WHAT TO WORK ON: Check each line of the records below for the word "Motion" and give the number of lines that have it, with nothing added.

# # # #

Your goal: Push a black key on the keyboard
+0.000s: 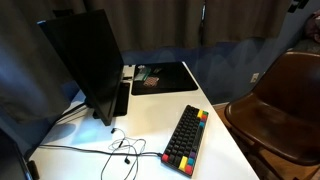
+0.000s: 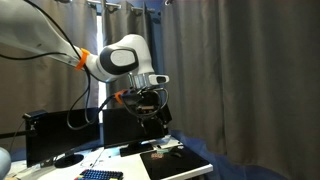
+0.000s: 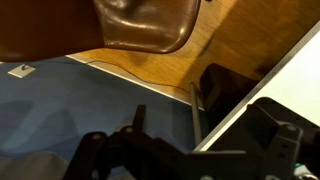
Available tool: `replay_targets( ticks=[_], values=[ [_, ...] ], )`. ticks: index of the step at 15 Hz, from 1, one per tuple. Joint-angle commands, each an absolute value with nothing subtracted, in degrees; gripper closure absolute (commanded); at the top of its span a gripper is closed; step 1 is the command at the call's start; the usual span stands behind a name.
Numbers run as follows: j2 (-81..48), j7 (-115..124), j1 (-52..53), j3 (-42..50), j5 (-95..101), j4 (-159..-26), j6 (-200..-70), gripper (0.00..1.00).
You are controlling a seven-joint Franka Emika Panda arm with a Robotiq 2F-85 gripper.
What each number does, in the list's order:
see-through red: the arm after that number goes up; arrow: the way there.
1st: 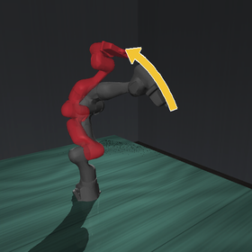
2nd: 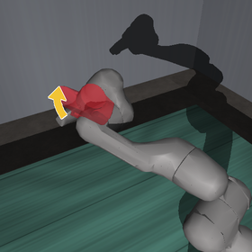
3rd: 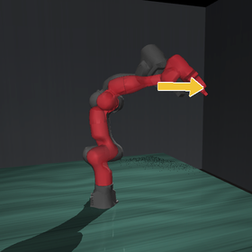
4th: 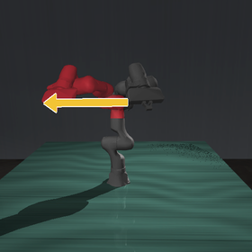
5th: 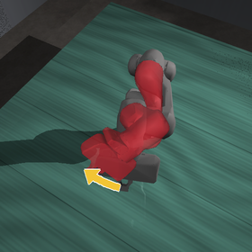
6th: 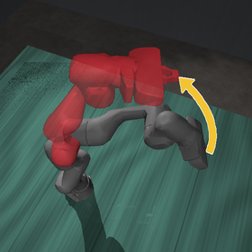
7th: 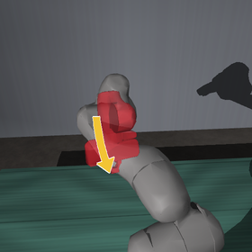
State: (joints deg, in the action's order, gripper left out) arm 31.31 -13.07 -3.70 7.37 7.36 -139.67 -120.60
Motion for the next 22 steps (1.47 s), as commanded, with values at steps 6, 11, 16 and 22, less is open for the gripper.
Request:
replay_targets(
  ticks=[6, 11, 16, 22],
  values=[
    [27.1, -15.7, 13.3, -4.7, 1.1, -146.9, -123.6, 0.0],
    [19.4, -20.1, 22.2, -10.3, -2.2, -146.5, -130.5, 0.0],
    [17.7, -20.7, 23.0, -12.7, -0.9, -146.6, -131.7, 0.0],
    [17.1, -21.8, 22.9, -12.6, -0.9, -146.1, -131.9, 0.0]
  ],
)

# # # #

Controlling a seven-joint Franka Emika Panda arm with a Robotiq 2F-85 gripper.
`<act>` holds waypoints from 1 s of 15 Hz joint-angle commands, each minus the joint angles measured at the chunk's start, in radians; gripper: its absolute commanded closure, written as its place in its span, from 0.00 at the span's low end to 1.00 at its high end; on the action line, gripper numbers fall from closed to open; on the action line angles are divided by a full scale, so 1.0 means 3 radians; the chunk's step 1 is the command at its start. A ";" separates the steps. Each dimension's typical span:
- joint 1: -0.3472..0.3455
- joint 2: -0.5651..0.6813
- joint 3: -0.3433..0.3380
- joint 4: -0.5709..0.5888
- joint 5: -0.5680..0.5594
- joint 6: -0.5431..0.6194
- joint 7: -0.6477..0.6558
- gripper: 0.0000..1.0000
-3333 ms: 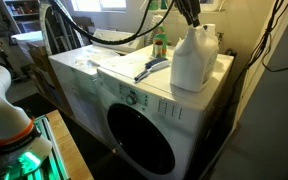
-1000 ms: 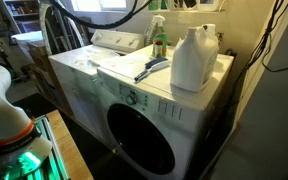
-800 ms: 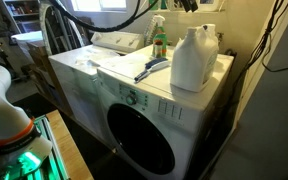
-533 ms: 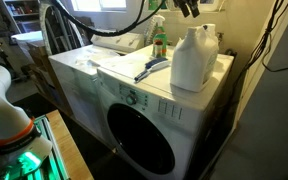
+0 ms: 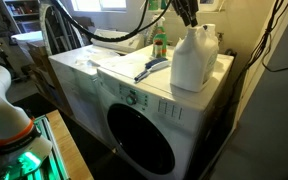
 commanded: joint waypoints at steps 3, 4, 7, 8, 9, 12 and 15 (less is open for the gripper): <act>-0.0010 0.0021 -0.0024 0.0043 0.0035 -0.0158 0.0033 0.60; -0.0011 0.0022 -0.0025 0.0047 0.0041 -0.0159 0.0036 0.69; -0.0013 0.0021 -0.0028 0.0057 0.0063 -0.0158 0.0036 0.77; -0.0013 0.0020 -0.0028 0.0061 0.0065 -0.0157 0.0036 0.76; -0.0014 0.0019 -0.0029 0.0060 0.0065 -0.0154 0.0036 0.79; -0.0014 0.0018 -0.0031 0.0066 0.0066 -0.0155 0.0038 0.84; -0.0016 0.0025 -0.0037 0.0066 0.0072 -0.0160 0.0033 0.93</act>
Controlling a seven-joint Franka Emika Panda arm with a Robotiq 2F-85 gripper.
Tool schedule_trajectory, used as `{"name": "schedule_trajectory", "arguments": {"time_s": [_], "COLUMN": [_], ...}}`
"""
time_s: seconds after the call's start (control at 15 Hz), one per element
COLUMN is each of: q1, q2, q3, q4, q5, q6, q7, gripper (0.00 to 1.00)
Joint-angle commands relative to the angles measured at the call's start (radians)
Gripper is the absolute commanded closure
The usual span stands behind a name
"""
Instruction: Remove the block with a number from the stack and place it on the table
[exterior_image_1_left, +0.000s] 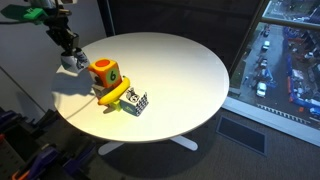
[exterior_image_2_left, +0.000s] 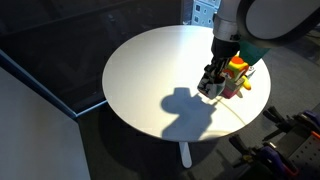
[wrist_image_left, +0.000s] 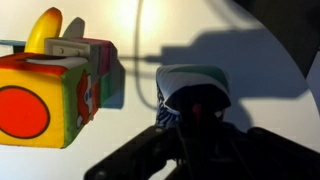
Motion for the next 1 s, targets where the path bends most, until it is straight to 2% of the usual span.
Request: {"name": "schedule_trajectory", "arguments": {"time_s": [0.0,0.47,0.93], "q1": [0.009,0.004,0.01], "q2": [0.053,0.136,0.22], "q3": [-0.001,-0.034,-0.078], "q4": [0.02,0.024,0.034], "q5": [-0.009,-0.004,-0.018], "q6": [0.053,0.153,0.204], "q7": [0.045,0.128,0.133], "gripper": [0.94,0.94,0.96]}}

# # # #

WRITTEN ANSWER: 2